**Work request**
Repeat the listing word for word, but skip any pictures.
Segment Open
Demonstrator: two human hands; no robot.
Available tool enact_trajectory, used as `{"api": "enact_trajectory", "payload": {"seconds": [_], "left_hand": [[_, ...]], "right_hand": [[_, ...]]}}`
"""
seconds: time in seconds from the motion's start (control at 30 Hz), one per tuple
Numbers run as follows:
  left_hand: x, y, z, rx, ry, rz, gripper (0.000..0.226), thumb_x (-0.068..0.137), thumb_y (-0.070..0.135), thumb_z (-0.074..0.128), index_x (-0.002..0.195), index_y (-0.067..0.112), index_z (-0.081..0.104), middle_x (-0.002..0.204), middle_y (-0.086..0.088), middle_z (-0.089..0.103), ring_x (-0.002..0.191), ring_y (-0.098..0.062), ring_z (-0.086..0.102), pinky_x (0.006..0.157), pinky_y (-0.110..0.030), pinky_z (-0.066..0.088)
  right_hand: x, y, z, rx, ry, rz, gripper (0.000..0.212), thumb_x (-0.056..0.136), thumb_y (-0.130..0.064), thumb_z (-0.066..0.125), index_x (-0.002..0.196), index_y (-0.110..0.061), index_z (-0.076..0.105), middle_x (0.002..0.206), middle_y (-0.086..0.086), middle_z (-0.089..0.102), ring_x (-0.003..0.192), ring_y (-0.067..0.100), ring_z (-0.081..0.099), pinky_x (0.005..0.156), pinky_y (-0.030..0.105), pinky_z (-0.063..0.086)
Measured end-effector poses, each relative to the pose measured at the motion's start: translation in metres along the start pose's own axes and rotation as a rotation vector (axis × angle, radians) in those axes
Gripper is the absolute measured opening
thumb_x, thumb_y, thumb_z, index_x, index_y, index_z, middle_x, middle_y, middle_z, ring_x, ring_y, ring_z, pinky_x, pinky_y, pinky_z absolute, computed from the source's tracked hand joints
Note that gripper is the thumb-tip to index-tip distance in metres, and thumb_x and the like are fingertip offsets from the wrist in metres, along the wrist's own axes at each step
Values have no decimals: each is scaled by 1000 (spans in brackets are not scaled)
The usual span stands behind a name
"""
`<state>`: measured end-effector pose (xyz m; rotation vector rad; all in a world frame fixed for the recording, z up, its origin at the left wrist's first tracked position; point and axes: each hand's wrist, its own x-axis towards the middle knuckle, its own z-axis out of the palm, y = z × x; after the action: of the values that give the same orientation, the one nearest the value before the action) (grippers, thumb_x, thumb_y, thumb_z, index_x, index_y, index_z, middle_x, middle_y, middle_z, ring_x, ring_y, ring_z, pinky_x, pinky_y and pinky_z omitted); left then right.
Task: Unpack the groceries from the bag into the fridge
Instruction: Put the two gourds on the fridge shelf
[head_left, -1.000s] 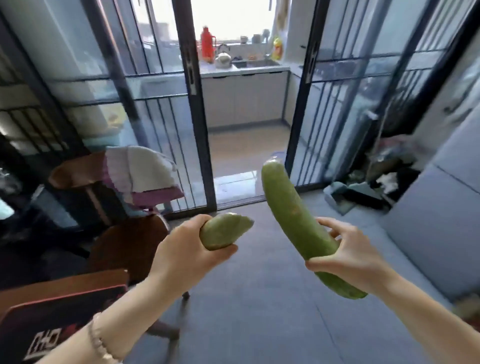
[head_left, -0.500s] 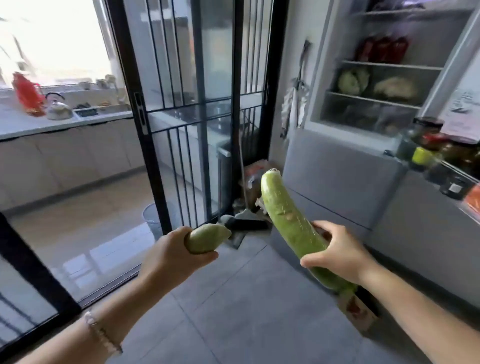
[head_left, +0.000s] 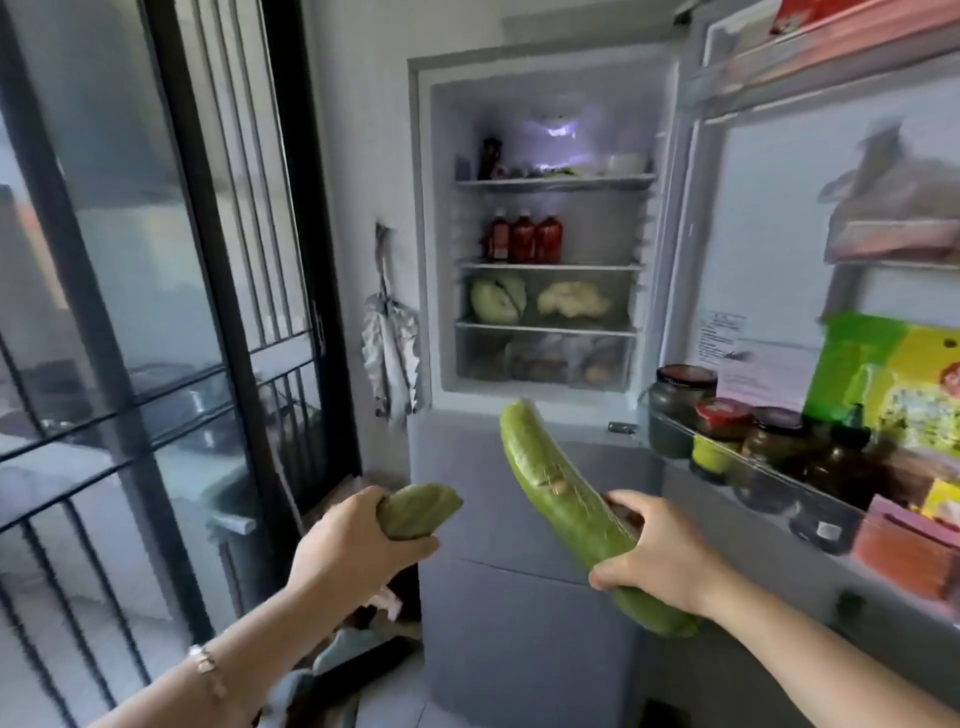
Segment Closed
**Expected answer**
Demonstrator: two human hands; no robot.
Available tool enact_trajectory, used as `{"api": "enact_trajectory", "payload": {"seconds": [_], "left_hand": [[_, ...]], "right_hand": [[_, ...]]}}`
"""
seconds: time in seconds from the motion's start (control at 30 Hz), one per tuple
Numbers run as follows:
  left_hand: x, y, z, rx, ry, rz, gripper (0.000..0.226), thumb_x (-0.068..0.137), thumb_y (-0.070..0.135), thumb_z (-0.074..0.128), index_x (-0.002..0.195), index_y (-0.067..0.112), index_z (-0.081..0.104), middle_x (-0.002..0.204), middle_y (-0.086..0.088), middle_z (-0.089..0.103), ring_x (-0.002..0.191), ring_y (-0.098..0.062), ring_z (-0.086..0.102), pinky_x (0.006..0.157), pinky_y (-0.110..0.030), pinky_z (-0.066..0.088)
  right_hand: x, y, z, rx, ry, rz, gripper (0.000..0.212), thumb_x (-0.056..0.136), thumb_y (-0.130..0.064), thumb_z (-0.066..0.125), index_x (-0.002..0.196), index_y (-0.110..0.061), index_z (-0.076..0.105), middle_x (0.002..0.206), middle_y (-0.086..0.086), middle_z (-0.089..0.102), ring_x (-0.003..0.192), ring_y (-0.067..0.100), ring_z (-0.081..0.099), pinky_x (0.005..0.156), pinky_y (-0.030..0.105), pinky_z (-0.063..0.086)
Measured end-effector poses, each relative to the pose measured at the motion's start: translation in metres along the start pose's own axes and rotation as a rotation vector (axis × angle, radians) in those axes
Gripper is the absolute measured opening
thumb_x, thumb_y, thumb_z, index_x, index_y, index_z, middle_x, middle_y, middle_z, ring_x, ring_y, ring_z, pinky_x, pinky_y, pinky_z absolute, computed from the source's tracked hand joints
Note that gripper is the thumb-tip to index-tip distance in metres, and thumb_x and the like are fingertip offsets from the wrist in metres, along the wrist's own axes at each step
Values have no decimals: each is scaled by 1000 (spans in brackets are not scaled)
The usual span stands behind a name
"""
`<state>`: measured end-effector pose (xyz m; rotation vector rad; all in a world frame fixed for the recording, z up, its origin at the left wrist's first tracked position; point and axes: each hand's wrist, its own x-axis towards the middle knuckle, its own z-axis out of the palm, y = z × x; after the action: of the values that give the same orientation, the one nearest the value before the action) (grippers, thumb_x, thumb_y, thumb_z, index_x, index_y, index_z, middle_x, middle_y, middle_z, ring_x, ring_y, ring_z, pinky_x, pinky_y and pinky_z omitted); left then right.
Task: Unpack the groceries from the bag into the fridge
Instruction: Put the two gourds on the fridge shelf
[head_left, -1.000s] 
[head_left, -0.500s] 
[head_left, +0.000s] 

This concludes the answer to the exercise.